Record set
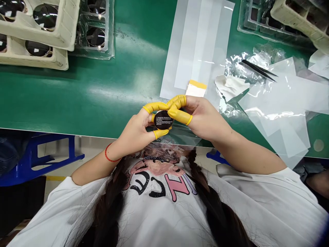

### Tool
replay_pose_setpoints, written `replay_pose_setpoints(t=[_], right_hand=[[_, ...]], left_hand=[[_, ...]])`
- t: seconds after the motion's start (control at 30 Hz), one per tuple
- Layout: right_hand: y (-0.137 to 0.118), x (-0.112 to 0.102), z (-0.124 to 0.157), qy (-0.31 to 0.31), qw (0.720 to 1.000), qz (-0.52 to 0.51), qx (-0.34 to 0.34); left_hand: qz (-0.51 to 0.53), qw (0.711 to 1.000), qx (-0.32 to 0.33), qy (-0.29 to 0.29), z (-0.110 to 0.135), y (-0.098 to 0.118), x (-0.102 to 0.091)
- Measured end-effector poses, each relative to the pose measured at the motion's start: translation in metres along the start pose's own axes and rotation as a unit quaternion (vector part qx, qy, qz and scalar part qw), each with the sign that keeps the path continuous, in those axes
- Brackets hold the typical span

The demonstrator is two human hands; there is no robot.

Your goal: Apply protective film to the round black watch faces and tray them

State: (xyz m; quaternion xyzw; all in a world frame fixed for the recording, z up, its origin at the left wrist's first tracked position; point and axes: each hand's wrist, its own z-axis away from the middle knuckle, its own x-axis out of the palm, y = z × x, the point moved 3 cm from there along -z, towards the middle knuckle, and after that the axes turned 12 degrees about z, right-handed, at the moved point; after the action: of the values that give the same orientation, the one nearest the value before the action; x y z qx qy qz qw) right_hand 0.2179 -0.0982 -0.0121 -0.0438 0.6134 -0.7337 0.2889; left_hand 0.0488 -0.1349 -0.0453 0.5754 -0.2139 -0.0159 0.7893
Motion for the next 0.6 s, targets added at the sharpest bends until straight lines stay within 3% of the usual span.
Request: replay_pose_setpoints(t=[0.6], right_hand=[[0.0019, 0.0010, 0.0000, 0.014, 0.999, 0.020, -0.031]], left_hand=[[0.002, 1.000, 0.016, -0.022, 0.0013, -0.0009, -0.0011]])
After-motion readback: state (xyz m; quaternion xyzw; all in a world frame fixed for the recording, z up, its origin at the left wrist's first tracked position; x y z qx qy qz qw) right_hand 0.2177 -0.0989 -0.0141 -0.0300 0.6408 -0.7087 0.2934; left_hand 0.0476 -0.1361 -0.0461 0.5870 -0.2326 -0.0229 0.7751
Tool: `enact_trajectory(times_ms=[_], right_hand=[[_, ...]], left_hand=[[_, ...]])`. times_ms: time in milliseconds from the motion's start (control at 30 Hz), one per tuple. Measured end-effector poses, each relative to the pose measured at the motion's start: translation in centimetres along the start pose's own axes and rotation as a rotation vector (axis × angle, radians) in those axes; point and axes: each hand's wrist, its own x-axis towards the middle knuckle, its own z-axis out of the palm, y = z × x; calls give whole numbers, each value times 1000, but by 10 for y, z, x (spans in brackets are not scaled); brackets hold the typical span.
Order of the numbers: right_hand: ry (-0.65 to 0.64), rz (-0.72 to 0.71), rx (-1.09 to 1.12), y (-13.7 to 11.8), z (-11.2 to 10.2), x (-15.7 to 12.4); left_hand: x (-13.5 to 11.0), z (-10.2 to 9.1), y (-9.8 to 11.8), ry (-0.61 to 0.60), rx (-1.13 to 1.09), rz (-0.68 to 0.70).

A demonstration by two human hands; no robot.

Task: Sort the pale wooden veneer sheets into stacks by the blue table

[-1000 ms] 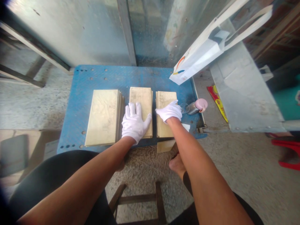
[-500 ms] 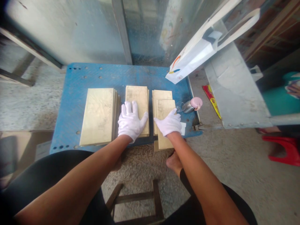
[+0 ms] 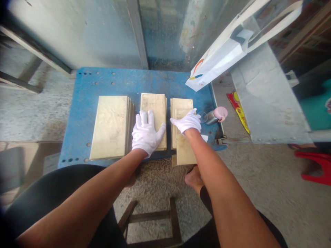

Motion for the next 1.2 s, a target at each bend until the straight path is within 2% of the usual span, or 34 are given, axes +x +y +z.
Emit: enact_trajectory(times_ms=[200, 333, 600, 800, 900, 1033, 1200], right_hand=[[26, 25, -15, -8, 3, -14], [73, 28, -26, -3, 11, -31], [347, -43, 25, 47, 31, -79], [370, -14, 139, 87, 43, -114], [374, -17, 182, 100, 65, -127], [322, 32, 187, 110, 108, -140], [261, 66, 238, 112, 153, -141]], left_hand=[[0, 1, -2, 13, -21, 14], [0, 1, -1, 15, -10, 10], [-1, -1, 1, -7, -7, -4], [-1, -3, 1, -8, -33, 4], [-1, -4, 1, -17, -48, 4], [-1, -5, 2, -26, -42, 1], [-1, -5, 2, -33, -27, -3]])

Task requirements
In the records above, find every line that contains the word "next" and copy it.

Task output
Motion for the next 0.6 s, targets added at the sharpest bends until straight lines stay within 3% of the usual span.
Motion for the next 1.2 s, a target at each bend until the straight path is within 2% of the usual span, or 34 are given, axes +x +y +z.

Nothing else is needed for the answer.